• _EXERCISE AIM_:
Your output should be everything below from the line containing "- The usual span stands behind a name" down to the line containing "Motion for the", both ends included, copied exactly, with pictures left out.
++++ RECORDED INFORMATION ++++
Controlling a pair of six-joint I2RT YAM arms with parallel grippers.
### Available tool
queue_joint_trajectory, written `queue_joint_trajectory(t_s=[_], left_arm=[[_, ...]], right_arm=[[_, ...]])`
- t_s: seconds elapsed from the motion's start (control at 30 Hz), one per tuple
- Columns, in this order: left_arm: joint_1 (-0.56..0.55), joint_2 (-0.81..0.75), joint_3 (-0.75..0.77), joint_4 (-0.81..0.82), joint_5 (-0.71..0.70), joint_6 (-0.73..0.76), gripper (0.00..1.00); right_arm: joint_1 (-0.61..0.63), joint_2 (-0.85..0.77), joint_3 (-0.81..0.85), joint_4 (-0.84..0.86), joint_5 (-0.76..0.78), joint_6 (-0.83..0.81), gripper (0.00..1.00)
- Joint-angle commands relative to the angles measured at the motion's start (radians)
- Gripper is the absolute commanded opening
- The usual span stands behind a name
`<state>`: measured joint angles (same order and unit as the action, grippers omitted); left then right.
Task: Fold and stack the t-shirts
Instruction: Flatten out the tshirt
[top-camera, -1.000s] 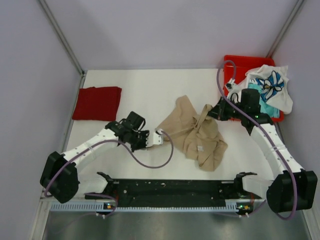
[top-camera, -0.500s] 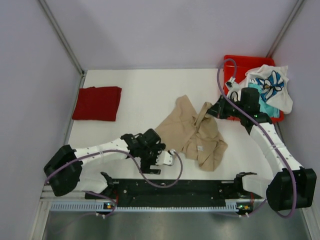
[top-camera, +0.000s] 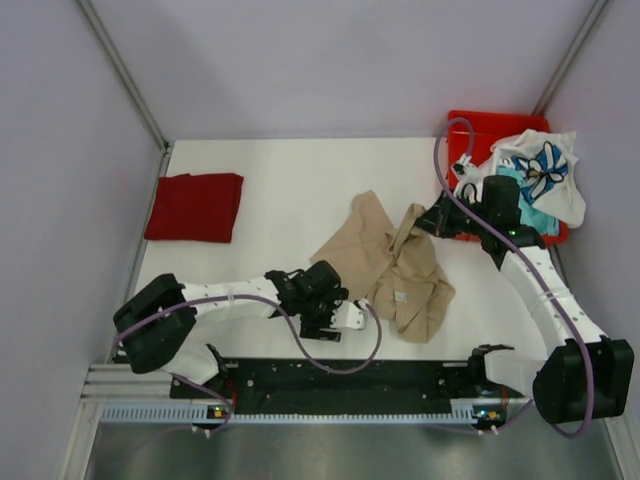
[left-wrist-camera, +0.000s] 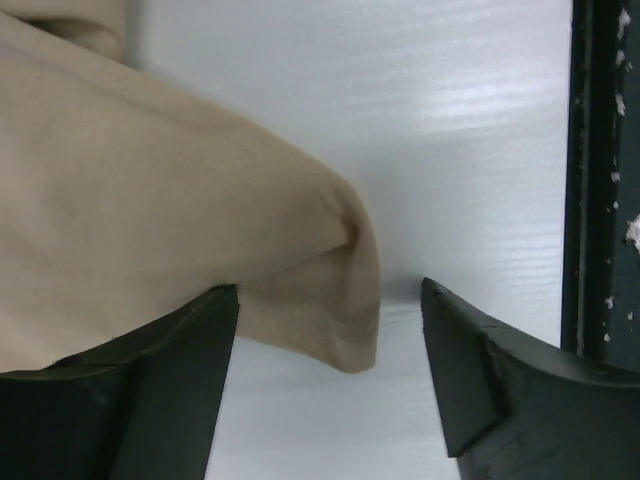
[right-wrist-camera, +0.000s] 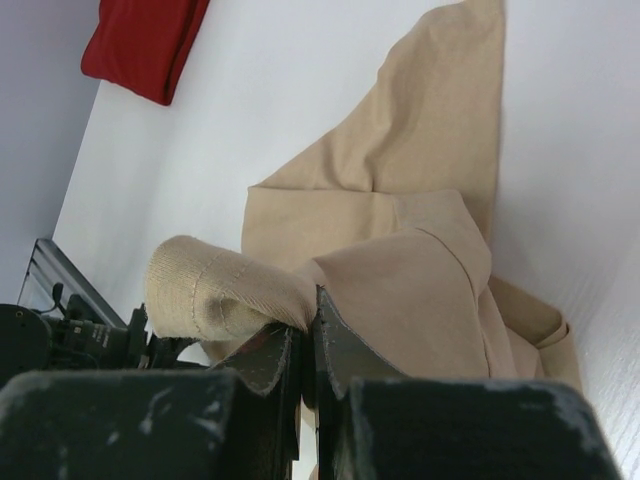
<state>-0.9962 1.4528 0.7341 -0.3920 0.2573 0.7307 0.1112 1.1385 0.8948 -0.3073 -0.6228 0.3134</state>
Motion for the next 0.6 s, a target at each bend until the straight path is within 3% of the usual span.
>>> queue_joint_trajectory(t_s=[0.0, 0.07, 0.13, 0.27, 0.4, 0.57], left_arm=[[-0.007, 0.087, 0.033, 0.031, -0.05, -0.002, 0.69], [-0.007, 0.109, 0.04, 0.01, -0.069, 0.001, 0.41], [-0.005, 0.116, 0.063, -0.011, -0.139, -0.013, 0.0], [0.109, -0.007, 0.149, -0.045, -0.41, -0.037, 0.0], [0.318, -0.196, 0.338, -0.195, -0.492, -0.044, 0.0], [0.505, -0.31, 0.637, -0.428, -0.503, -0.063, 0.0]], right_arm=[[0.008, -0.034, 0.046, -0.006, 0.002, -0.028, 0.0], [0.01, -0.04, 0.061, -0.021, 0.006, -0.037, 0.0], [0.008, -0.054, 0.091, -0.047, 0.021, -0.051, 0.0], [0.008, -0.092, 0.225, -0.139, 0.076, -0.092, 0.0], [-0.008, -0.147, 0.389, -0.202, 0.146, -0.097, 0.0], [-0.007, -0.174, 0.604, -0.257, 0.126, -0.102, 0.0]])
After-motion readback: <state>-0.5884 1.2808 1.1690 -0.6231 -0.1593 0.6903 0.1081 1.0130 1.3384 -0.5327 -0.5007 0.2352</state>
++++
• _TASK OUTPUT_:
- The usual span stands behind a name
`<state>`: measured joint angles (same order and unit as the action, grippers omitted); left then right.
Task: Fold and stack the t-shirts
Instruction: Flatten out the tshirt
[top-camera, -1.000s] 
[top-camera, -0.500s] 
[top-camera, +0.000s] 
[left-wrist-camera, +0.000s] 
[right-wrist-camera, +0.000s] 
<state>-0.9962 1.4528 0.7341 -0.3920 0.2573 0.7307 0.1112 1.1385 0.8948 -0.3073 -0.6228 0.3134</state>
Motion for the next 0.6 s, a target at each bend until the straight path is within 3% of the usual span.

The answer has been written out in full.